START Provided information

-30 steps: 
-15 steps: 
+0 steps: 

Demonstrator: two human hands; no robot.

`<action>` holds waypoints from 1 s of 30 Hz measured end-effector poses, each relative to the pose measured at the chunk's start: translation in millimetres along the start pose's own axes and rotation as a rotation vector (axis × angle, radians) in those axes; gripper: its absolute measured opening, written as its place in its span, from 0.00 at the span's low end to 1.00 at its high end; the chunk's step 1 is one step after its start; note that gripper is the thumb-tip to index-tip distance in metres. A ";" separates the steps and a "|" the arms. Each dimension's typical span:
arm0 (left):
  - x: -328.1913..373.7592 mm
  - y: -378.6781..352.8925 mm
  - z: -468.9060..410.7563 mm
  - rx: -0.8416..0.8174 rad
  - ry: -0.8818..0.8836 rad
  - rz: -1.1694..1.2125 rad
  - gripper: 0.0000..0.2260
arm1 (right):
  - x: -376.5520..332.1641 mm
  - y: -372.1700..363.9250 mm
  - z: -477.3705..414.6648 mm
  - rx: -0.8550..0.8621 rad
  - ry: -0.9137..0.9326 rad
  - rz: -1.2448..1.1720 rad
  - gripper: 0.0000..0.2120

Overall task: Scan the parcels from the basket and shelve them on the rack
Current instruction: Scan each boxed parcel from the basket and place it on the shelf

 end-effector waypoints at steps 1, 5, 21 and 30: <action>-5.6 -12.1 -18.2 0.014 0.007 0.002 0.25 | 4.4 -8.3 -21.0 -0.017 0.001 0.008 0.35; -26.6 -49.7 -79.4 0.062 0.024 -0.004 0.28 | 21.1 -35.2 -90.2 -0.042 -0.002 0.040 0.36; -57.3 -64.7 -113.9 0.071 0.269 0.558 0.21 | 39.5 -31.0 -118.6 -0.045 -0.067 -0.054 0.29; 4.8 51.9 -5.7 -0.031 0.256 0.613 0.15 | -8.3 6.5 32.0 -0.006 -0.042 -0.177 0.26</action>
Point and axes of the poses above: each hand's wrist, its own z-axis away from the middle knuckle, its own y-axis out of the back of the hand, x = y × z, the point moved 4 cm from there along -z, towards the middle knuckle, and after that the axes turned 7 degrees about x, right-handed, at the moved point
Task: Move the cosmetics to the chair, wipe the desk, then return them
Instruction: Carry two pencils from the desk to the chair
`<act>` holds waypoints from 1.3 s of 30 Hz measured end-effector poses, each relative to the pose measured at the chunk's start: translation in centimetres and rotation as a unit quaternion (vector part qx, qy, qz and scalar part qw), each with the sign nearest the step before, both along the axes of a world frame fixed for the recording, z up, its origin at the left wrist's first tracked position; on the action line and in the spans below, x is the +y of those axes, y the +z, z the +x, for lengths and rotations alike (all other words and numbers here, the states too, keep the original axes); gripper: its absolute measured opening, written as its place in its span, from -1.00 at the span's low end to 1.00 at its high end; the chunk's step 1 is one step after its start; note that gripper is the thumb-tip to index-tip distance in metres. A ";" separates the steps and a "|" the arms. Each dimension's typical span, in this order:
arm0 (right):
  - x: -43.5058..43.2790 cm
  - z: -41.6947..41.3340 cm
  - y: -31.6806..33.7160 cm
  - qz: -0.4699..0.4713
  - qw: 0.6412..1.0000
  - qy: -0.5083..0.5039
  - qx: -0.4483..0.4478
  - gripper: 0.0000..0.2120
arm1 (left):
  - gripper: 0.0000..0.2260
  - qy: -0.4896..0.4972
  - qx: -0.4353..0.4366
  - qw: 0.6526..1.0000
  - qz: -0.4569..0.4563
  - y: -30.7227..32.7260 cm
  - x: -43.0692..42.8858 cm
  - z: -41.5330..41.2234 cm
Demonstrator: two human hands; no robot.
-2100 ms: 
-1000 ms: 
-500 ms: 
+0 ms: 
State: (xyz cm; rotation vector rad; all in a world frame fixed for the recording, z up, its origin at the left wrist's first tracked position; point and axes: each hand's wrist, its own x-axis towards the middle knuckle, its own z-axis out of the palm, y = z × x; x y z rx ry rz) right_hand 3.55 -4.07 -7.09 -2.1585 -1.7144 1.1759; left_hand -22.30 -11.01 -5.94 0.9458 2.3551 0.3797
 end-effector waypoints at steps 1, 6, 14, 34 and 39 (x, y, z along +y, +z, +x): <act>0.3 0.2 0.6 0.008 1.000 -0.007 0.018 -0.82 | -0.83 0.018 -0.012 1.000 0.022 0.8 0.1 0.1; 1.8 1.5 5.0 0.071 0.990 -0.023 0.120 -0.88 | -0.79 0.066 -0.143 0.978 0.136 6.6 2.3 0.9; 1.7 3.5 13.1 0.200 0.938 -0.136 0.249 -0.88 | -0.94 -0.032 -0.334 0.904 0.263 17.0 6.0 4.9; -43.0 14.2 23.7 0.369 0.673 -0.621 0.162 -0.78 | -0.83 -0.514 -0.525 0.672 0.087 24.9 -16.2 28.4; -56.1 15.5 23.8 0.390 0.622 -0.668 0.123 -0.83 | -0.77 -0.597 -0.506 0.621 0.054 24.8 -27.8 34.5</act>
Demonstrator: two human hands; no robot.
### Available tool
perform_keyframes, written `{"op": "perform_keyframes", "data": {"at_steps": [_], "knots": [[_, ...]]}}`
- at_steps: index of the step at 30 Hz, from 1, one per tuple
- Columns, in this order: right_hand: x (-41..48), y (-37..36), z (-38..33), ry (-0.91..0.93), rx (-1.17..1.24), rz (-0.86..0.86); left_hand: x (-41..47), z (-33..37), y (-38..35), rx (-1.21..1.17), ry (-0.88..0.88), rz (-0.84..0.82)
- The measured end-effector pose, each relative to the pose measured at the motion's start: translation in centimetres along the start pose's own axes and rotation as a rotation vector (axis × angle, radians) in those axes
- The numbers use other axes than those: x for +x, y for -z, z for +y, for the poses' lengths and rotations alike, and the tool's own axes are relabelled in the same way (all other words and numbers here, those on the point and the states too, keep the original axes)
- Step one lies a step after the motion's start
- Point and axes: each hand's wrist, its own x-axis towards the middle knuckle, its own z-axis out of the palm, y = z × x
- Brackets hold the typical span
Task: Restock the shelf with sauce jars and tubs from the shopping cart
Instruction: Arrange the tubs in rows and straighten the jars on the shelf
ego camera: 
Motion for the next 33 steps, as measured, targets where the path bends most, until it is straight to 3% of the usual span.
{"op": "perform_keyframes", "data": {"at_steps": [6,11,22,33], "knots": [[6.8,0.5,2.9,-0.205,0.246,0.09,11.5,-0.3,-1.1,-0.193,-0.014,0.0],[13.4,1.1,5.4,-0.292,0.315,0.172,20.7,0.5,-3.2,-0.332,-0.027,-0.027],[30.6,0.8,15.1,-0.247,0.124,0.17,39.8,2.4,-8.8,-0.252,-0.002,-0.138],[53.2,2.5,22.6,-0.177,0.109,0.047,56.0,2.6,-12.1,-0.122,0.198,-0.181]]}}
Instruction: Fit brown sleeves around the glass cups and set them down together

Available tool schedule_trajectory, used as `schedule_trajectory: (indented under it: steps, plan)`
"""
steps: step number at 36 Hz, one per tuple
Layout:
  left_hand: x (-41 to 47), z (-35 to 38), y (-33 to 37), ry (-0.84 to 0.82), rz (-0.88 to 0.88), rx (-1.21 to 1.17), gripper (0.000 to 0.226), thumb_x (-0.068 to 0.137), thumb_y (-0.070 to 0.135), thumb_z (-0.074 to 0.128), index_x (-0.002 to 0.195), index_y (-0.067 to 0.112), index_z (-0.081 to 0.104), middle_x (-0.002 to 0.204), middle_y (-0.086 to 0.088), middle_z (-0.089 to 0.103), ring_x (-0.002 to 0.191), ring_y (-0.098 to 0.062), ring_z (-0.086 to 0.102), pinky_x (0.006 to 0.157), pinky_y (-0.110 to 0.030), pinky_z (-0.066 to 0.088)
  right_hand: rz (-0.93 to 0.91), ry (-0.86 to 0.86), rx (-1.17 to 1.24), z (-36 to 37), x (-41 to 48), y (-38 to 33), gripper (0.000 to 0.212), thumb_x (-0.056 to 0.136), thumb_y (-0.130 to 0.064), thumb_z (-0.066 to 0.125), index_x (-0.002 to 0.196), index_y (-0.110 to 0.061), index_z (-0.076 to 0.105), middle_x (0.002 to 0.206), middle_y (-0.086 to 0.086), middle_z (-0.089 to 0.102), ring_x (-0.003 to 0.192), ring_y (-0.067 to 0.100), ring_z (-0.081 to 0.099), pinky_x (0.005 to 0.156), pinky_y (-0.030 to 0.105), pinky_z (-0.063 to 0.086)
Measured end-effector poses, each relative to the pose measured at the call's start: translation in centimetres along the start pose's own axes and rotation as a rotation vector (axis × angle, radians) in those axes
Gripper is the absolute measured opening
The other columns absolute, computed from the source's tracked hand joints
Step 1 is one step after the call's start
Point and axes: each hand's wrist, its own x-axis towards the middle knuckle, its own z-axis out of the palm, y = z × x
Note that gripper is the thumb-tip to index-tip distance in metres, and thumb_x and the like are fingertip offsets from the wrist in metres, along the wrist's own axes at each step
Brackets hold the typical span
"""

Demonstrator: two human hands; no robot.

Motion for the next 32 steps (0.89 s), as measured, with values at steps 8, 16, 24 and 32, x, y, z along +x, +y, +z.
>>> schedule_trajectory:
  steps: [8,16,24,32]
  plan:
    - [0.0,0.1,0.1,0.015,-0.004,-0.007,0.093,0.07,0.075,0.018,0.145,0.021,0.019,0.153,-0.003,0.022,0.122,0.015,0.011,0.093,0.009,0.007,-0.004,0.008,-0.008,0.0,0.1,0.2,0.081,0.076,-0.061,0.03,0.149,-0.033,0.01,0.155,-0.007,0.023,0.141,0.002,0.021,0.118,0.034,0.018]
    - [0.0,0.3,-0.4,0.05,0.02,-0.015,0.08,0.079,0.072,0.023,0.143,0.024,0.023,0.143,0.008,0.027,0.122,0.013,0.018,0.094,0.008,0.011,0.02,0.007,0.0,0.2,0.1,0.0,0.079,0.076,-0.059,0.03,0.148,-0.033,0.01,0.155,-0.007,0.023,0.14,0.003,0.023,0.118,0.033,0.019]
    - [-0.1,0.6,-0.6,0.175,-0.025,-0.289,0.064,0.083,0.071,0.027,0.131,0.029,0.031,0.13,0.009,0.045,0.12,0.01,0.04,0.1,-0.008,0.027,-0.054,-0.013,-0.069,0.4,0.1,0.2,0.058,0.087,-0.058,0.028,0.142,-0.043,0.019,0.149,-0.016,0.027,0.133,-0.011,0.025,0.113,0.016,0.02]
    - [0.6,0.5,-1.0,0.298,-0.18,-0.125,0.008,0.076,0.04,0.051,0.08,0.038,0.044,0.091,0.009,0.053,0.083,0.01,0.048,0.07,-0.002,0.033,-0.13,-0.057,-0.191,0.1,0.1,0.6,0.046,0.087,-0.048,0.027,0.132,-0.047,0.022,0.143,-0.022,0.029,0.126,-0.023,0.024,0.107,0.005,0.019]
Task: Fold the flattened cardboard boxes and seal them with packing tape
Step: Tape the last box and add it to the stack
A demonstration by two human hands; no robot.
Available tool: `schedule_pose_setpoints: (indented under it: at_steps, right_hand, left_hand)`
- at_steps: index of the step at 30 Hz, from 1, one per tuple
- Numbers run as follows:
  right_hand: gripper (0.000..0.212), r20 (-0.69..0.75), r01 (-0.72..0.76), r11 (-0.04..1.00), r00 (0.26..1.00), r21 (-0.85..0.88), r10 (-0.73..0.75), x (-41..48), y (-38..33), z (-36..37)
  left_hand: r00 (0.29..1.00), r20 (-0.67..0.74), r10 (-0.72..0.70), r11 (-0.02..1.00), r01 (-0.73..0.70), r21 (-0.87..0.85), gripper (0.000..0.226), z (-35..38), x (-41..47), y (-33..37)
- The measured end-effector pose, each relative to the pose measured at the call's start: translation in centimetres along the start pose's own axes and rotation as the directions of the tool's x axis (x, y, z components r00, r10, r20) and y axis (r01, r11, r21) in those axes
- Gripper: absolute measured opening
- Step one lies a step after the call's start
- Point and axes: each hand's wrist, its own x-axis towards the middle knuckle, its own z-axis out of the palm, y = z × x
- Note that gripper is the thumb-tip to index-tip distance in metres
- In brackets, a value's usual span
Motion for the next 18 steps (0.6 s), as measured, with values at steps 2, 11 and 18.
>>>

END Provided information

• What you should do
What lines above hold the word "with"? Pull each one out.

• Output for this task
`<act>` holds waypoints from 1.3 s of 30 Hz measured end-effector poses, each relative to the pose measured at the chunk's start: translation in centimetres and rotation as a unit quaternion (vector part qx, qy, qz and scalar part qw), each with the sign nearest the step before, both along the axes of a world frame fixed for the recording, z up, its origin at the left wrist's first tracked position; on the action line and in the spans below, x is the +y of those axes, y the +z, z the +x, for lengths and rotations alike (all other words and numbers here, the states too, keep the original axes); gripper: its absolute measured opening, written as its place in its span, from -1.00 at the span's low end to 1.00 at its high end; the chunk's step 1 is one step after its start; note that gripper is the thumb-tip to index-tip distance in metres. A ";" separates the steps and a "|" the arms. Each dimension's typical span, in this order:
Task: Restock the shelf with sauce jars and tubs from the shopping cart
Motion for the next 32 steps (0.89 s), as measured, with values at steps 8, 16, 24 and 32, x, y, z along +x, +y, +z.
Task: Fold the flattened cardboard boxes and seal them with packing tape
Motion for the next 18 steps (0.6 s), as measured, with values at steps 2, 11 and 18.

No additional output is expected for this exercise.